▸ Exercise directions:
I need the records below restated word for word, without their pictures.
***** Recorded data
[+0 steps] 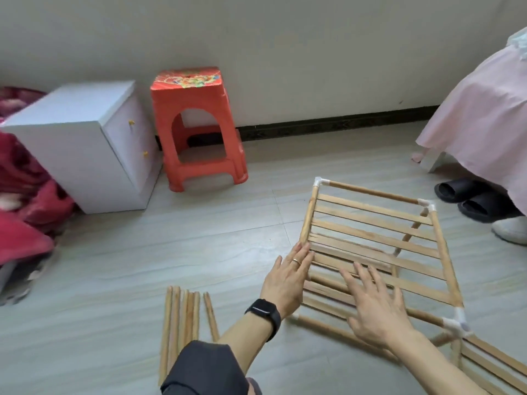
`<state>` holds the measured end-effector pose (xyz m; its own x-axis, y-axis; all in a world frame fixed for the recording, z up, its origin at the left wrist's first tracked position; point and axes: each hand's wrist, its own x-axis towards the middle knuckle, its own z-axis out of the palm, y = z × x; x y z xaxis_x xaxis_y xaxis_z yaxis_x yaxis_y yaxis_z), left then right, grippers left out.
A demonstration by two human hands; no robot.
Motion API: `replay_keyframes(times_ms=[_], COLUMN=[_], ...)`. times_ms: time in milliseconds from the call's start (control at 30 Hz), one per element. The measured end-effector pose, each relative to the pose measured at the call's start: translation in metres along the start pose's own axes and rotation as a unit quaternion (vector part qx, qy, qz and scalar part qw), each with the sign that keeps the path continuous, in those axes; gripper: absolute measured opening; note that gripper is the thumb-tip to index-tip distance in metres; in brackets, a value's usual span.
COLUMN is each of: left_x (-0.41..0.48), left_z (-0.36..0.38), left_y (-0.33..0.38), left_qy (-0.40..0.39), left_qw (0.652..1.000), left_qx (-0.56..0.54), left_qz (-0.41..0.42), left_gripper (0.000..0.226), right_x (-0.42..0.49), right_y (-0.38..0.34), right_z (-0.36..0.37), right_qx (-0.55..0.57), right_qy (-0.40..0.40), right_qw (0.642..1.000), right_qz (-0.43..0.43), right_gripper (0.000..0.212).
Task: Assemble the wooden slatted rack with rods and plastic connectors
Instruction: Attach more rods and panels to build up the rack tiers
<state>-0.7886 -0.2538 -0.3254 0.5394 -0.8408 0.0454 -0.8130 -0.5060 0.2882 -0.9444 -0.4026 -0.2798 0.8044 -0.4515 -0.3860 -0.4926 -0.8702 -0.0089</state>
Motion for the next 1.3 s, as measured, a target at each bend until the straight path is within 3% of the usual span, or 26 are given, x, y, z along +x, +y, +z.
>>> replay_keyframes(times_ms=[100,200,367,533,800,900,1033,1200,1300], left_x=[-0.009,-0.05,-0.126,-0.149,-0.14,-0.139,-0.138,-0.141,-0.145], left_z=[-0.005,0.011,0.065,0.093,0.119,0.126,0.126,0.115,0.108], left_y=[-0.008,-0.037,-0.11,-0.153,-0.168,-0.176,-0.176,-0.18,-0.187], left_qy=[0.011,0.024,-0.072,-0.141,-0.136,-0.143,-0.145,-0.182,-0.166], left_qw=[0.998,0.972,0.872,0.785,0.753,0.769,0.751,0.772,0.755], left_qx=[-0.062,-0.168,-0.163,-0.168,-0.171,-0.135,-0.206,-0.207,-0.266], left_qz=[-0.013,-0.162,-0.456,-0.579,-0.62,-0.608,-0.61,-0.573,-0.576], left_gripper=[0.085,0.08,0.081,0.09,0.119,0.096,0.074,0.037,0.027], right_x=[0.003,0.006,0.029,0.068,0.079,0.079,0.08,0.079,0.079], right_y=[-0.013,-0.042,-0.1,-0.116,-0.108,-0.108,-0.106,-0.107,-0.107], right_z=[-0.015,-0.032,-0.041,-0.017,0.003,0.005,0.006,0.006,0.008], right_qx=[-0.045,-0.072,-0.044,-0.035,-0.023,-0.021,-0.019,-0.019,-0.024], right_qy=[-0.042,-0.048,0.067,0.12,0.181,0.201,0.209,0.216,0.23], right_qw=[0.998,0.996,0.99,0.979,0.966,0.961,0.959,0.958,0.954], right_qz=[0.01,0.015,-0.112,-0.16,-0.181,-0.19,-0.19,-0.188,-0.191], right_gripper=[0.094,0.099,0.087,0.091,0.067,0.064,0.063,0.06,0.059])
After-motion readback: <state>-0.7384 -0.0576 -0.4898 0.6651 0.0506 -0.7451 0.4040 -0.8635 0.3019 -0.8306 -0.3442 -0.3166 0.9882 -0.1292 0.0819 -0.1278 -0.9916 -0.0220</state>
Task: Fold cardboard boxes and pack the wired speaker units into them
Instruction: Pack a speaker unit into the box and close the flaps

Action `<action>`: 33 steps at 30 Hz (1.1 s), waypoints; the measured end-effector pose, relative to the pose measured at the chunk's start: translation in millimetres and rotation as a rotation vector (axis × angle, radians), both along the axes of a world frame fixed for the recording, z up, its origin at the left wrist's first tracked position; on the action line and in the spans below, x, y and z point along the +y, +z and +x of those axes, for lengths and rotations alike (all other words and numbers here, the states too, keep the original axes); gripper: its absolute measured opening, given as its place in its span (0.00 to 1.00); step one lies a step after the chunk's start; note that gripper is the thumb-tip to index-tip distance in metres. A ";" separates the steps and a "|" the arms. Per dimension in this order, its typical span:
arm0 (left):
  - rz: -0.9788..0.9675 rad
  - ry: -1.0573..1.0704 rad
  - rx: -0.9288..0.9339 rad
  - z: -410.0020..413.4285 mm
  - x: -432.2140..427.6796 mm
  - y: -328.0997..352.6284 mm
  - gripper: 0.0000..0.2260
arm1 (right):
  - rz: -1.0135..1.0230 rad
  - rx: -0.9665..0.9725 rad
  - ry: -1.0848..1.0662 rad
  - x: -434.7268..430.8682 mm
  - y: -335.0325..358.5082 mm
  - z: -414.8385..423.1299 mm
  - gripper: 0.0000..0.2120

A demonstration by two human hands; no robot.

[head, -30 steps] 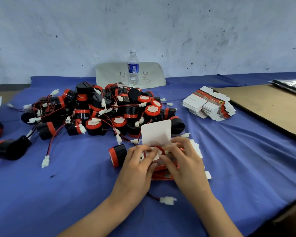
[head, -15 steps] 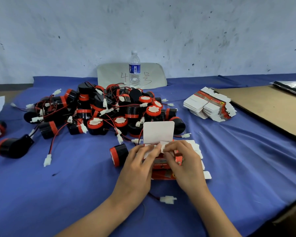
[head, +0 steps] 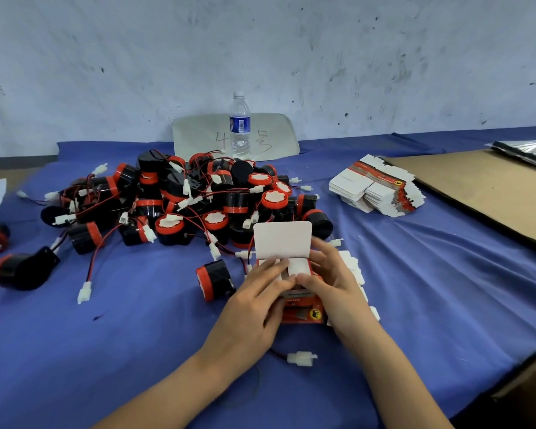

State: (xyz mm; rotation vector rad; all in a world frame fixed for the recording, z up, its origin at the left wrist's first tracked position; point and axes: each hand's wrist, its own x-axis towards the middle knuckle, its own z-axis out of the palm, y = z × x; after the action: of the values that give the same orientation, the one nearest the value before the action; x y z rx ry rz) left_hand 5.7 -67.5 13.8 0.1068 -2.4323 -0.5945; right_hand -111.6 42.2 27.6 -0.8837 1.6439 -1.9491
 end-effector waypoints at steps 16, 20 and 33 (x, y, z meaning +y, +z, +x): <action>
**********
▸ Result of the task:
[+0 steps] 
`<state>` holds the measured end-effector pose (xyz m; its own x-axis, y-axis; all in a world frame fixed for the recording, z up, its origin at the left wrist's first tracked position; point and axes: each hand's wrist, its own x-axis towards the middle knuckle, its own z-axis out of the palm, y = z × x; x y z xaxis_x xaxis_y xaxis_z yaxis_x yaxis_y yaxis_z), left then right, grippers left out.
A demonstration by two human hands; no robot.
Motion API: `replay_keyframes(times_ms=[_], COLUMN=[_], ...)`. times_ms: time in milliseconds from the call's start (control at 30 Hz), one per element. The measured end-effector pose, each relative to the pose measured at the call's start: translation in metres along the start pose's own axes and rotation as a unit quaternion (vector part qx, qy, qz and scalar part qw), each with the sign that keeps the path continuous, in those axes; gripper: absolute measured opening; note that gripper is the thumb-tip to index-tip distance in metres; in brackets, a value's usual span.
COLUMN is each of: left_x (-0.41..0.48), left_z (-0.36..0.38), left_y (-0.33..0.38), left_qy (-0.40..0.39), left_qw (0.652..1.000), left_qx (-0.56..0.54), left_qz (-0.41..0.42), left_gripper (0.000..0.226), right_x (-0.42..0.49), right_y (-0.38..0.34), right_z (-0.36..0.37), right_qx (-0.55..0.57), right_qy (-0.40..0.40), right_qw (0.642..1.000), right_qz (-0.43..0.43), right_gripper (0.000..0.212).
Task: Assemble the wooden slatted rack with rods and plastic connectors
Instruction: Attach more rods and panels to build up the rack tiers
<state>-0.7886 -0.2538 -0.3254 0.5394 -0.8408 0.0454 -0.8130 -0.5060 0.2882 -0.9444 -0.4026 -0.2798 0.8044 -0.4515 -0.3860 -0.4926 -0.8702 -0.0089</state>
Motion for the next 1.3 s, as measured, a target at each bend until the straight path is within 3% of the usual span, or 26 are given, x, y, z along +x, +y, +z.
>>> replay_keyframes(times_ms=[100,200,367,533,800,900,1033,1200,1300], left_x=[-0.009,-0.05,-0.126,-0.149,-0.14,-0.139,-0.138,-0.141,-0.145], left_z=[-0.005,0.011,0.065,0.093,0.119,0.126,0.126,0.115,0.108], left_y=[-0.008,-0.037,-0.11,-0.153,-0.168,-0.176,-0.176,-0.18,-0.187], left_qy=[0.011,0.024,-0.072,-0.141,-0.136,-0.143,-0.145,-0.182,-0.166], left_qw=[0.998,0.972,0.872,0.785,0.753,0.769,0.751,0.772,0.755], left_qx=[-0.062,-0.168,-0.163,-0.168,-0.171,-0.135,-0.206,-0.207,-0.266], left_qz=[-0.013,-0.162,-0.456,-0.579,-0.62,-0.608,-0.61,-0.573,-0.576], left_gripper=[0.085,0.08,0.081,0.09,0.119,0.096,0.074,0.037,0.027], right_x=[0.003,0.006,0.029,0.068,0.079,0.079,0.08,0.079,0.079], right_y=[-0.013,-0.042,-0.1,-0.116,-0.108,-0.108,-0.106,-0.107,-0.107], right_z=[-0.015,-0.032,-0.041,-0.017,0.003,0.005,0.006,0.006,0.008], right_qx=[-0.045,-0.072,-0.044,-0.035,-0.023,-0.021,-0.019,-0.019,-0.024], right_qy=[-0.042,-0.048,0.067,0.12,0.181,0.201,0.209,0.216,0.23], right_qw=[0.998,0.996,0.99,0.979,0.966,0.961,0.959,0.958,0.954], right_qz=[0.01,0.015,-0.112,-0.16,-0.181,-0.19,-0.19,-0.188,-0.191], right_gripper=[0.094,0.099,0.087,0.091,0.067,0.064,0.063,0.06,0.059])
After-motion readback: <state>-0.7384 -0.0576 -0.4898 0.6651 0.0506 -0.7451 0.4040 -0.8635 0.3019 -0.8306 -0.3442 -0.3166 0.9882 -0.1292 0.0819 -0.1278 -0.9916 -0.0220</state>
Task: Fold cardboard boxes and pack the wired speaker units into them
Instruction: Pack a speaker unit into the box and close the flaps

Action `<action>`: 33 steps at 30 Hz (1.1 s), waypoints; the measured end-effector pose, relative to the pose measured at the chunk's start: translation in millimetres and rotation as a rotation vector (axis × angle, radians), both along the axes of a world frame fixed for the recording, z up, its origin at the left wrist's first tracked position; on the action line and in the spans below, x, y and z point along the +y, +z and +x of those axes, for lengths and rotations alike (all other words and numbers here, the states too, keep the original axes); gripper: its absolute measured opening, given as its place in its span (0.00 to 1.00); step one lies a step after the chunk's start; note that gripper is the thumb-tip to index-tip distance in metres. A ";" separates the steps and a "|" the arms. Per dimension in this order, its typical span:
arm0 (left):
  - rz: -0.9788..0.9675 rad
  - ry: -1.0573..1.0704 rad
  - rx: -0.9288..0.9339 rad
  - z: -410.0020..413.4285 mm
  - x: -432.2140..427.6796 mm
  - y: -328.0997..352.6284 mm
  - gripper: 0.0000..0.2260
arm1 (right):
  - rz: -1.0135..1.0230 rad
  - rx: -0.9665..0.9725 rad
  - ry: -1.0848..1.0662 rad
  - x: -434.7268..430.8682 mm
  - y: -335.0325..358.5082 mm
  - z: -414.8385..423.1299 mm
  - gripper: 0.0000..0.2120

A demonstration by two human hands; no robot.

[head, -30 steps] 
[head, -15 steps] 
[head, +0 steps] 

State: (xyz mm; rotation vector rad; all in a world frame fixed for the recording, z up, its origin at the left wrist's first tracked position; point and axes: each hand's wrist, its own x-axis towards the middle knuckle, its own z-axis out of the palm, y = z × x; after the action: of the values that give the same orientation, the one nearest the value before the action; x y z rx ry rz) left_hand 5.7 -67.5 13.8 0.1068 -2.4323 -0.5945; right_hand -111.6 42.2 27.6 -0.8837 1.6439 -1.9491
 end-effector waypoints at steps 16, 20 and 33 (x, y, z meaning +y, +z, +x): <action>

No other output was requested.